■ About this exercise
Each line from the opening of the records that follow to the line with "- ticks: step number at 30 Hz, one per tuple" needs to be written out exactly. Add nothing.

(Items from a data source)
◇ ◇ ◇

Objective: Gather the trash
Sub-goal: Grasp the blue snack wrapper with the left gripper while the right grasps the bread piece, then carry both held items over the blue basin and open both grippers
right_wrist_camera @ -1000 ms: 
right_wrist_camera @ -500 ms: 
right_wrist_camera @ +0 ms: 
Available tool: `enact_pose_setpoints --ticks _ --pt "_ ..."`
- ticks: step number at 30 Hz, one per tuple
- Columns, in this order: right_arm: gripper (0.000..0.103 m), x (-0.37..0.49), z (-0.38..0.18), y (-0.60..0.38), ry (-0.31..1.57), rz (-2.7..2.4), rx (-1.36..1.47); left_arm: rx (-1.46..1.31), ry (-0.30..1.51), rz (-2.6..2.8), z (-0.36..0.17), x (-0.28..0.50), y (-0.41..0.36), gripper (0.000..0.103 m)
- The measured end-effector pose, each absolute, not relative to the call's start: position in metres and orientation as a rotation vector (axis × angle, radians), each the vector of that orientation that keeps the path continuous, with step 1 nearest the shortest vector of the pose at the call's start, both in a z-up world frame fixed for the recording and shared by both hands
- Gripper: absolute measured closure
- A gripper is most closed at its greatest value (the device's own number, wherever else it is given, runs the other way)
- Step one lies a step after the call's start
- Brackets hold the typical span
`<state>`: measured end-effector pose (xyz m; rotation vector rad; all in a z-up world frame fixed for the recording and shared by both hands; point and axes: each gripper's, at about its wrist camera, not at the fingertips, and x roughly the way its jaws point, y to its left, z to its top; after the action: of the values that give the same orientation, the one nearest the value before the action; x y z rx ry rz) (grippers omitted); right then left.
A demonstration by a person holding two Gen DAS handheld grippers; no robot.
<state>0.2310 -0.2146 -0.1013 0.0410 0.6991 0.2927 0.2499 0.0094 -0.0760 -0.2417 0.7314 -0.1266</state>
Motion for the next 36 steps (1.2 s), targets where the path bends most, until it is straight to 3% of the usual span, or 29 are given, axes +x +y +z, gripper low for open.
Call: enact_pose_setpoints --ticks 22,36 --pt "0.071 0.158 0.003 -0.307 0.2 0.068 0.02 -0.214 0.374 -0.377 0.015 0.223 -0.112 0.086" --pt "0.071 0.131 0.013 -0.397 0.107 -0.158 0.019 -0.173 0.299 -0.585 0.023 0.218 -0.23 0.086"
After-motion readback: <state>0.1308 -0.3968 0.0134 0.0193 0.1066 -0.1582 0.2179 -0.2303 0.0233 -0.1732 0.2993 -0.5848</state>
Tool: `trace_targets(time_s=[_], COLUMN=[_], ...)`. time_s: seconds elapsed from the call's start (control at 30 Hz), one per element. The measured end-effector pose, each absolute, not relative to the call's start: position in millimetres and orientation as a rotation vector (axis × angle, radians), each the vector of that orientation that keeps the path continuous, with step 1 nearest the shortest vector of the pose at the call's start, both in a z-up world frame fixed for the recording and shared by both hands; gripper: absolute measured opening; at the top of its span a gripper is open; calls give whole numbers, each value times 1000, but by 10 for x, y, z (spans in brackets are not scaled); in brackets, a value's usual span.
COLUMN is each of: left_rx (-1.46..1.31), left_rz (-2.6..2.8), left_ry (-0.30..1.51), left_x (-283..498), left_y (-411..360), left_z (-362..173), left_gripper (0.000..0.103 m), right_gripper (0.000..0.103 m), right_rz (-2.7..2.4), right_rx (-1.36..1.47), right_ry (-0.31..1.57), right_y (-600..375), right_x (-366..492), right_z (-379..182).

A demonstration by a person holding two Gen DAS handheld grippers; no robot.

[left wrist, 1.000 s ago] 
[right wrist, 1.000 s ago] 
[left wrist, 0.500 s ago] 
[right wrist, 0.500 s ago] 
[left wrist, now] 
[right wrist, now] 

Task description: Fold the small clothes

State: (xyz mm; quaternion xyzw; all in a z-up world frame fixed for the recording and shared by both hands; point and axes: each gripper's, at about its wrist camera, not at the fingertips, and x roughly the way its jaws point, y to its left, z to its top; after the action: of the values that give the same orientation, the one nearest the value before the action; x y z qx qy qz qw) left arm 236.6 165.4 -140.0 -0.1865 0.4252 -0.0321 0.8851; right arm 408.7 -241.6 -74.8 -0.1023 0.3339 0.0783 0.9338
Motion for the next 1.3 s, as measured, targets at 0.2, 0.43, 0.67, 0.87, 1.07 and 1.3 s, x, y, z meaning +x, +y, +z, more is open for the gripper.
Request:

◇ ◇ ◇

■ Reply
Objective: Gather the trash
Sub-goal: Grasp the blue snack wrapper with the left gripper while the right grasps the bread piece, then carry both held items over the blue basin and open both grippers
right_wrist_camera @ -1000 ms: 
right_wrist_camera @ -500 ms: 
right_wrist_camera @ +0 ms: 
Available tool: `enact_pose_setpoints --ticks _ --pt "_ ..."`
- ticks: step number at 30 Hz, one per tuple

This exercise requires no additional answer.